What you are asked to do: Retype the material, please. Every line must match.

Collected material:
........

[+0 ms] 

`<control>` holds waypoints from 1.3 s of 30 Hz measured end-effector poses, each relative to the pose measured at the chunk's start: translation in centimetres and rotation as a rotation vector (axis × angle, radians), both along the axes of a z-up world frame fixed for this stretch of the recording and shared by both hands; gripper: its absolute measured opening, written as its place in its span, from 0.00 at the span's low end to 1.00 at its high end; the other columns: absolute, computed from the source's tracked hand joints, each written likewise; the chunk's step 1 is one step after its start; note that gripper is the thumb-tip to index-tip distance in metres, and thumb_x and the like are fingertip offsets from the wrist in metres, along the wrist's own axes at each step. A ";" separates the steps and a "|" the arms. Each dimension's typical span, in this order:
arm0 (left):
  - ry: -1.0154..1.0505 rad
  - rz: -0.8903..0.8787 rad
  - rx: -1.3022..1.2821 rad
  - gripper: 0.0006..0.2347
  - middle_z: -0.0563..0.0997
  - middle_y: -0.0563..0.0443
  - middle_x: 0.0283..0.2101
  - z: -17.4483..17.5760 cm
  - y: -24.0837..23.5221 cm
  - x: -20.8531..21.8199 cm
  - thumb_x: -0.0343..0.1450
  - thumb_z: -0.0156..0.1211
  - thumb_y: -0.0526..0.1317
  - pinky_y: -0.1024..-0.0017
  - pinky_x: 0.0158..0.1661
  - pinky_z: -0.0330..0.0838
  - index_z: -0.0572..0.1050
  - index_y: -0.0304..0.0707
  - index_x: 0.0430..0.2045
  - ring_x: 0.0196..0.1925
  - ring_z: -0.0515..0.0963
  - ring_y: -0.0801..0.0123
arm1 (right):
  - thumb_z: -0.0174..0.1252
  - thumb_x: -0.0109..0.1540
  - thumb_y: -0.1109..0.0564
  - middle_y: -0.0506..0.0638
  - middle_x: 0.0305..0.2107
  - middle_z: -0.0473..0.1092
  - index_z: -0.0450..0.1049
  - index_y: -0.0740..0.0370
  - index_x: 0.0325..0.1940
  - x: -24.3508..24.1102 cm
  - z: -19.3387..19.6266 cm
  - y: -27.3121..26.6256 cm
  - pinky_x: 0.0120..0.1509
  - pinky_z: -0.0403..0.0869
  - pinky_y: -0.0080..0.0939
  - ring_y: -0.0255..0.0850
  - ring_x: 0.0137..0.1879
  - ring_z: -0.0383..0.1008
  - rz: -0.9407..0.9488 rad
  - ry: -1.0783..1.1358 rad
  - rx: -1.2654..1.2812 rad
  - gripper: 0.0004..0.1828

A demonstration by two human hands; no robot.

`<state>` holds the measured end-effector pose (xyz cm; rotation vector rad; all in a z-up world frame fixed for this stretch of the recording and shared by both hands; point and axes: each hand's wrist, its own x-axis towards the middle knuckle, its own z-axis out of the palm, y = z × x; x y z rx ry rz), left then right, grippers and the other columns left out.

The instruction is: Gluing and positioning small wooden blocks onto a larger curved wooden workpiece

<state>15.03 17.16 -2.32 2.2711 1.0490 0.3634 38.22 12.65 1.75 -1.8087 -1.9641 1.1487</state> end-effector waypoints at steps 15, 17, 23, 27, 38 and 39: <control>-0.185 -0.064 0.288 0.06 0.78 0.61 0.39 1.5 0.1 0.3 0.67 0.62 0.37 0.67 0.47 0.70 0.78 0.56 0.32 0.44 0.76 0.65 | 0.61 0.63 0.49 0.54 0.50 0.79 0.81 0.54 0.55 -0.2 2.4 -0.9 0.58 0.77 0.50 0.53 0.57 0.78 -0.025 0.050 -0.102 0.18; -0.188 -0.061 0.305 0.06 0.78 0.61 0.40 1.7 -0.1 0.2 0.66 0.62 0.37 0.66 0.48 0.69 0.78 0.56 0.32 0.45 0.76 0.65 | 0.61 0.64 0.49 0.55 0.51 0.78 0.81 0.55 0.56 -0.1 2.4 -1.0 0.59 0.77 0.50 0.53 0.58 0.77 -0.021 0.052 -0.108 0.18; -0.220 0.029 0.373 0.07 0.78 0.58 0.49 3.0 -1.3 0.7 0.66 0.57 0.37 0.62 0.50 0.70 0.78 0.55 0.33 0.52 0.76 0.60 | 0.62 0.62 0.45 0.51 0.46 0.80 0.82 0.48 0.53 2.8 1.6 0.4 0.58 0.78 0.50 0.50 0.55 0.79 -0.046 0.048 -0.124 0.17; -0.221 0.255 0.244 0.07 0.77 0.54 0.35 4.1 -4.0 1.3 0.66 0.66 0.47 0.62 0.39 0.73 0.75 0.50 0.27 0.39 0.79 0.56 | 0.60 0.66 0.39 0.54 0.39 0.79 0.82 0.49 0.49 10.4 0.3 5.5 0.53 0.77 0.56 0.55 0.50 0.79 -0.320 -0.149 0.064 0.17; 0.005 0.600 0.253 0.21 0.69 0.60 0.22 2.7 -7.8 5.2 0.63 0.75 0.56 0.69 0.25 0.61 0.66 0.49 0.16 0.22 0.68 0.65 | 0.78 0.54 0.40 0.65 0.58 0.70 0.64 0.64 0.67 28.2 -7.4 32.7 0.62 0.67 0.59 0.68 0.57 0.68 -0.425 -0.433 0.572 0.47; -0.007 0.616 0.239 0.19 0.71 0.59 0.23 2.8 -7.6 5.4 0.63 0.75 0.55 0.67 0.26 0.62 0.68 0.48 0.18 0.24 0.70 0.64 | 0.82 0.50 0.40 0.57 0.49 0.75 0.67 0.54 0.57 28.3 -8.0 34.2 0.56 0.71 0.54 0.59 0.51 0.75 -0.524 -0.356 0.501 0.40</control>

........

Output:
[+0 ms] 

`<control>` holds waypoints from 1.3 s of 30 Hz measured end-effector poses, each relative to the pose measured at the chunk's start: translation in centimetres and rotation as a rotation vector (axis × angle, radians), both along the axes of a z-up world frame fixed for this stretch of the recording and shared by both hands; gripper: its absolute measured opening, written as its place in its span, from 0.00 at the span's low end to 1.00 at its high end; the other columns: absolute, computed from the source's tracked hand joints, each written likewise; the chunk's step 1 is one step after its start; note that gripper is the thumb-tip to index-tip distance in metres, and thumb_x and the like are fingertip offsets from the wrist in metres, along the wrist's own axes at each step. A ";" separates the steps and a "|" the arms. Each dimension's typical span, in this order:
arm0 (left):
  - ry: -1.0154..1.0505 rad
  - rz: -0.8903..0.8787 rad
  - rx: -1.3022..1.2821 rad
  - gripper: 0.0006..0.2347
  - middle_z: -0.0563..0.0997
  - middle_y: -0.0563..0.0443
  - middle_x: 0.0283..0.2101
  - z: -17.4483..17.5760 cm
  - y: -24.0837..23.5221 cm
  - x: -20.8531..21.8199 cm
  - thumb_x: -0.0343..0.1450
  - thumb_z: -0.0156..0.1211
  - thumb_y: -0.0526..0.1317
  - pinky_y: -0.1024..-0.0017
  - pinky_x: 0.0158..0.1661
  - pinky_z: -0.0330..0.0838
  - index_z: -0.0572..0.1050
  - index_y: -0.0304..0.0707
  - index_x: 0.0430..0.2045
  - ring_x: 0.0196..0.1925
  - ring_z: -0.0515..0.0963
  - ring_y: -0.0801..0.0123
arm1 (right):
  - thumb_z: -0.0174..0.1252
  - thumb_x: -0.0109..0.1540
  - thumb_y: -0.1109..0.0564
  - middle_y: -0.0506..0.0638
  - middle_x: 0.0305..0.2107
  - middle_z: -0.0473..0.1092
  - index_z: -0.0450..0.1049
  - index_y: -0.0740..0.0370
  - index_x: 0.0325..0.1940
  - x: -24.3508..24.1102 cm
  - z: -19.3387..19.6266 cm
  - y: -27.3121..26.6256 cm
  - pinky_x: 0.0120..0.1509
  - pinky_z: -0.0403..0.0869
  - pinky_y: -0.0080..0.0939
  - ring_y: -0.0255..0.0850
  - ring_x: 0.0137..0.1879
  - ring_z: -0.0383..0.1008
  - rz: -0.9407..0.9488 rad
  - ry: -1.0783..1.1358 rad
  - rx: -1.2654..1.2812 rad
  - gripper: 0.0004..0.1828

A demonstration by two human hands; no robot.

`<state>` holds the measured end-effector pose (xyz cm; rotation vector rad; all in a z-up world frame fixed for this stretch of the recording and shared by both hands; point and axes: each hand's wrist, its own x-axis towards the middle knuckle, its own z-axis out of the palm, y = z × x; x y z rx ry rz), left then right, grippers and the other columns left out.

The instruction is: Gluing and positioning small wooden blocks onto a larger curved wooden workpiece

<state>15.03 17.16 -2.32 2.2711 1.0490 0.3634 38.22 12.65 1.75 -1.8087 -1.9641 1.1487</state> end-effector waypoints at steps 15, 17, 23, 27, 38 and 39: <control>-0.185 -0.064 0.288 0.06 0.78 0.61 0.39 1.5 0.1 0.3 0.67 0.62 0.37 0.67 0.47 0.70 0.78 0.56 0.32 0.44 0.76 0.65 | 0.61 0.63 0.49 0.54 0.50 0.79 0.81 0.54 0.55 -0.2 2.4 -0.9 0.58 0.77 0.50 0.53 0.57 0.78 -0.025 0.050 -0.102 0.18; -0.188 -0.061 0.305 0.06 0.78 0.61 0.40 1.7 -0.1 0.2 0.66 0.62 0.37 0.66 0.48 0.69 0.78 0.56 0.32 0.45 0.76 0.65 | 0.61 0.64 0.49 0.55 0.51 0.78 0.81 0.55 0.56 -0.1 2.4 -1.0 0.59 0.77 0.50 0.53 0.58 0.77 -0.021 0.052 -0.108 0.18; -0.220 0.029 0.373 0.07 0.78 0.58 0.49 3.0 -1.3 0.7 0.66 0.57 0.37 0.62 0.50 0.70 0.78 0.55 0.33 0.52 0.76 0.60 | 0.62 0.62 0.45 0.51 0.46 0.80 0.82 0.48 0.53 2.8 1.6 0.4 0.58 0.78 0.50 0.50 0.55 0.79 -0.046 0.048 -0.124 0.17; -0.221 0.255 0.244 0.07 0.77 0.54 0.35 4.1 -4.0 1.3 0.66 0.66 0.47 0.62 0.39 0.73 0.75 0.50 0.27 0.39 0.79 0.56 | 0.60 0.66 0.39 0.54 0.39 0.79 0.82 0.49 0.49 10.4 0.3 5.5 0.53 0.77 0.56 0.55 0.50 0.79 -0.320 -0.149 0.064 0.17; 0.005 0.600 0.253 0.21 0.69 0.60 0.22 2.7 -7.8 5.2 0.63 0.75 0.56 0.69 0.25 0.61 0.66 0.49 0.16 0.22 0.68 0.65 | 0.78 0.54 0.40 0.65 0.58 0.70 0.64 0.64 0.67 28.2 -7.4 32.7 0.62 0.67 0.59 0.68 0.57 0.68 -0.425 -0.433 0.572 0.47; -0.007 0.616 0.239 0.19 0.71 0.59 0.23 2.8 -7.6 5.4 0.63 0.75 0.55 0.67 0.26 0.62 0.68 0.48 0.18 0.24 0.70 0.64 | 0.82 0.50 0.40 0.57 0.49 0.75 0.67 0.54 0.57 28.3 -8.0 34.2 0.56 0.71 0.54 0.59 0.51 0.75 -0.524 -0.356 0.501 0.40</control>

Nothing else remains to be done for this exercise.